▶ **Task**
Each line of the material should be set down exactly. Pictures are not part of the copy.

--------------------------------

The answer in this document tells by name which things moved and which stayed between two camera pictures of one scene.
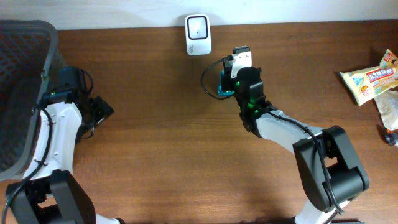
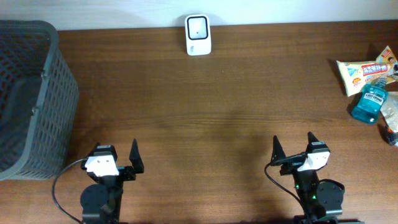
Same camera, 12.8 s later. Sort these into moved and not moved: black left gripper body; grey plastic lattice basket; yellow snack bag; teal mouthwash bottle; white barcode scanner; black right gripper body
Moved: teal mouthwash bottle; black right gripper body; yellow snack bag; black left gripper body
Not moved: white barcode scanner; grey plastic lattice basket
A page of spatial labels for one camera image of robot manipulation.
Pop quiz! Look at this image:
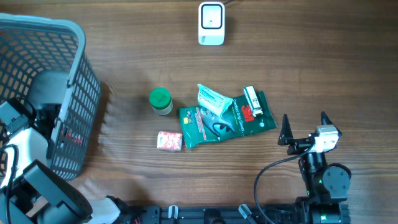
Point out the white barcode scanner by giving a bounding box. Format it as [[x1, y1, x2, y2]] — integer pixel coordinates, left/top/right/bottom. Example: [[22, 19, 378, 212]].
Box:
[[198, 1, 225, 46]]

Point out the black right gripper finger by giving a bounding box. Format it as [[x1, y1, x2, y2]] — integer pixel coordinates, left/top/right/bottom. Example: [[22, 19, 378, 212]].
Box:
[[321, 111, 341, 136], [279, 114, 293, 141]]

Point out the black camera cable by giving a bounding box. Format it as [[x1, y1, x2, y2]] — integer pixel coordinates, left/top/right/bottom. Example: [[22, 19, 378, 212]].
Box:
[[252, 143, 315, 224], [0, 143, 20, 224]]

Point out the green lid jar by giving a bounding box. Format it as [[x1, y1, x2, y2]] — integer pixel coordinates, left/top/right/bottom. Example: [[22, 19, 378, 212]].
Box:
[[149, 87, 173, 116]]

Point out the white teal pouch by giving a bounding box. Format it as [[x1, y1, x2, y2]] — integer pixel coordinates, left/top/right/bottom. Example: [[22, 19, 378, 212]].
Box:
[[197, 84, 233, 117]]

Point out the black left camera cable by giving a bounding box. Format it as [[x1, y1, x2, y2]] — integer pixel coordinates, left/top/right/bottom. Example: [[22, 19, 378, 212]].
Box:
[[0, 143, 20, 224]]

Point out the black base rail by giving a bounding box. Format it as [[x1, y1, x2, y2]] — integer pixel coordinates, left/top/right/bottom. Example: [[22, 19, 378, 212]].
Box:
[[124, 203, 351, 224]]

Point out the grey plastic shopping basket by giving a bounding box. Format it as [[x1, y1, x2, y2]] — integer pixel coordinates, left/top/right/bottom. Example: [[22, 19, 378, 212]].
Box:
[[1, 13, 101, 181]]

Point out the red white patterned box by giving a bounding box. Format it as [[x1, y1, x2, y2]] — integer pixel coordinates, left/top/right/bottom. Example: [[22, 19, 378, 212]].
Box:
[[157, 131, 183, 151]]

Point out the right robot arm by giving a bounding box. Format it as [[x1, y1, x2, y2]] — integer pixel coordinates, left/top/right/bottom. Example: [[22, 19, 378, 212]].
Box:
[[277, 112, 352, 224]]

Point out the red white snack bar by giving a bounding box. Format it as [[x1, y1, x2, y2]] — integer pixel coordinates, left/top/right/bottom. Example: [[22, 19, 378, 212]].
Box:
[[60, 129, 84, 146]]

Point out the black right camera cable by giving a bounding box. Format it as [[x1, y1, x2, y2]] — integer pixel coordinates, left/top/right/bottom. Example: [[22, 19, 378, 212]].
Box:
[[252, 143, 315, 224]]

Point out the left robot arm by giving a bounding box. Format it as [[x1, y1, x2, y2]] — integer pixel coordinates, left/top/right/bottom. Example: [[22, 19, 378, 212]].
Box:
[[1, 98, 133, 223]]

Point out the green 3M gloves package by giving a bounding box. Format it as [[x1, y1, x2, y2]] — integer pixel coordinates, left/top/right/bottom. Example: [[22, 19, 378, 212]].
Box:
[[178, 91, 277, 148]]

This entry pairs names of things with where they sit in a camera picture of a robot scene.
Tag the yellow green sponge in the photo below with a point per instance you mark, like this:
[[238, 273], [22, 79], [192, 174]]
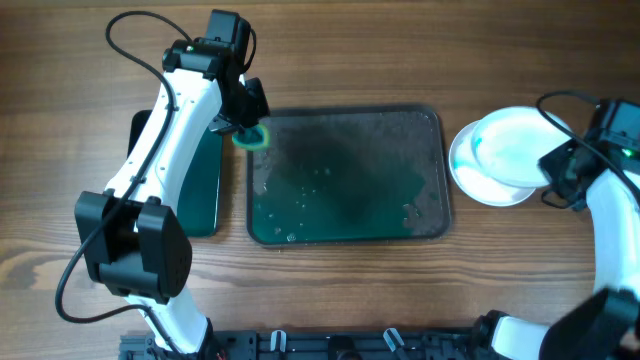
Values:
[[252, 139]]

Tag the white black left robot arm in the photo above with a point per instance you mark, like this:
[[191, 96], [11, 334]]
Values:
[[131, 239]]

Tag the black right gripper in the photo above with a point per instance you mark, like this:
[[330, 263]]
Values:
[[558, 170]]

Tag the small black sponge tray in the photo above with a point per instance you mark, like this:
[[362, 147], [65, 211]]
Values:
[[197, 210]]

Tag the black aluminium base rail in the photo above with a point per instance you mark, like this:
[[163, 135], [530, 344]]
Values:
[[389, 344]]

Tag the white plate cleaned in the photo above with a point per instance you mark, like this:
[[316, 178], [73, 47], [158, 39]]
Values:
[[473, 181], [508, 144]]

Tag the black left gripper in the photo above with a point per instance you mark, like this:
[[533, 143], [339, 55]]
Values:
[[245, 110]]

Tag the large dark serving tray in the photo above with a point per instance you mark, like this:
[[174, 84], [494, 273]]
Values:
[[349, 175]]

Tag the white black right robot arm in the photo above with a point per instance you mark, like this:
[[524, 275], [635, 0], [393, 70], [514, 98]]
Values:
[[595, 328]]

--------------------------------

▶ **Solution for this exercise**
The answer in this document tells by name which things moved and which stayed between two camera pictures of one scene.
Same camera, 12.8 s later. Sort these into moved and not moved: black left gripper body; grey plastic lattice basket; yellow snack bag; teal mouthwash bottle; white barcode scanner; black right gripper body
Moved: teal mouthwash bottle; black right gripper body; yellow snack bag; black left gripper body
Not moved: white barcode scanner; grey plastic lattice basket
A page of spatial labels for one camera image of robot manipulation.
Pop quiz! Look at this image:
Point out the white barcode scanner by giving a bounding box. Format it as [[x1, y1, x2, y2]] — integer pixel coordinates, left/top/right/bottom. Example: [[22, 19, 378, 212]].
Box:
[[198, 1, 225, 46]]

Point out the black right gripper finger by giving a bounding box. Format it as [[x1, y1, x2, y2]] — integer pixel coordinates, left/top/right/bottom. Example: [[22, 19, 378, 212]].
Box:
[[321, 111, 341, 136], [279, 114, 293, 141]]

Point out the black camera cable by giving a bounding box. Format it as [[x1, y1, x2, y2]] — integer pixel coordinates, left/top/right/bottom. Example: [[22, 19, 378, 212]].
Box:
[[252, 143, 315, 224], [0, 143, 20, 224]]

Point out the green lid jar by giving a bounding box. Format it as [[x1, y1, x2, y2]] — integer pixel coordinates, left/top/right/bottom. Example: [[22, 19, 378, 212]].
Box:
[[149, 87, 173, 116]]

Point out the white teal pouch by giving a bounding box. Format it as [[x1, y1, x2, y2]] — integer pixel coordinates, left/top/right/bottom. Example: [[22, 19, 378, 212]].
Box:
[[197, 84, 233, 117]]

Point out the black left camera cable by giving a bounding box. Format it as [[x1, y1, x2, y2]] — integer pixel coordinates, left/top/right/bottom. Example: [[22, 19, 378, 212]].
Box:
[[0, 143, 20, 224]]

Point out the black base rail by giving a bounding box. Format it as [[x1, y1, x2, y2]] — integer pixel coordinates, left/top/right/bottom. Example: [[22, 19, 378, 212]].
Box:
[[124, 203, 351, 224]]

Point out the grey plastic shopping basket by giving a bounding box. Format it as [[x1, y1, x2, y2]] — integer pixel coordinates, left/top/right/bottom. Example: [[22, 19, 378, 212]].
Box:
[[1, 13, 101, 181]]

Point out the red white patterned box by giving a bounding box. Format it as [[x1, y1, x2, y2]] — integer pixel coordinates, left/top/right/bottom. Example: [[22, 19, 378, 212]].
Box:
[[157, 131, 183, 151]]

Point out the right robot arm by giving a bounding box. Format it as [[x1, y1, x2, y2]] — integer pixel coordinates, left/top/right/bottom. Example: [[22, 19, 378, 212]].
Box:
[[277, 112, 352, 224]]

Point out the red white snack bar by giving a bounding box. Format it as [[x1, y1, x2, y2]] — integer pixel coordinates, left/top/right/bottom. Example: [[22, 19, 378, 212]].
Box:
[[60, 129, 84, 146]]

Point out the black right camera cable by giving a bounding box. Format it as [[x1, y1, x2, y2]] — integer pixel coordinates, left/top/right/bottom. Example: [[22, 19, 378, 212]].
Box:
[[252, 143, 315, 224]]

Point out the left robot arm by giving a bounding box. Format it as [[x1, y1, x2, y2]] — integer pixel coordinates, left/top/right/bottom. Example: [[22, 19, 378, 212]].
Box:
[[1, 98, 133, 223]]

Point out the green 3M gloves package by giving a bounding box. Format it as [[x1, y1, x2, y2]] — integer pixel coordinates, left/top/right/bottom. Example: [[22, 19, 378, 212]].
Box:
[[178, 91, 277, 148]]

This entry pairs names of things with where they sit in a camera picture of a robot scene.
Tag the yellow green sponge in the photo below with a point per instance you mark, like this:
[[238, 273], [22, 79], [192, 174]]
Values:
[[252, 139]]

Tag the white black left robot arm in the photo above with a point per instance you mark, like this:
[[191, 96], [11, 334]]
Values:
[[131, 239]]

Tag the black right gripper in the photo above with a point per instance you mark, like this:
[[330, 263]]
Values:
[[558, 170]]

Tag the small black sponge tray in the photo above with a point per instance you mark, like this:
[[362, 147], [65, 211]]
Values:
[[197, 210]]

Tag the black aluminium base rail in the photo above with a point per instance you mark, like this:
[[163, 135], [530, 344]]
Values:
[[389, 344]]

Tag the white plate cleaned in the photo above with a point per instance you mark, like this:
[[316, 178], [73, 47], [158, 39]]
Values:
[[473, 181], [508, 144]]

Tag the black left gripper in the photo above with a point per instance you mark, like this:
[[533, 143], [339, 55]]
Values:
[[245, 110]]

Tag the large dark serving tray in the photo above with a point per instance you mark, like this:
[[174, 84], [494, 273]]
Values:
[[349, 175]]

Tag the white black right robot arm in the photo above with a point per instance you mark, like this:
[[524, 275], [635, 0], [393, 70], [514, 98]]
Values:
[[595, 328]]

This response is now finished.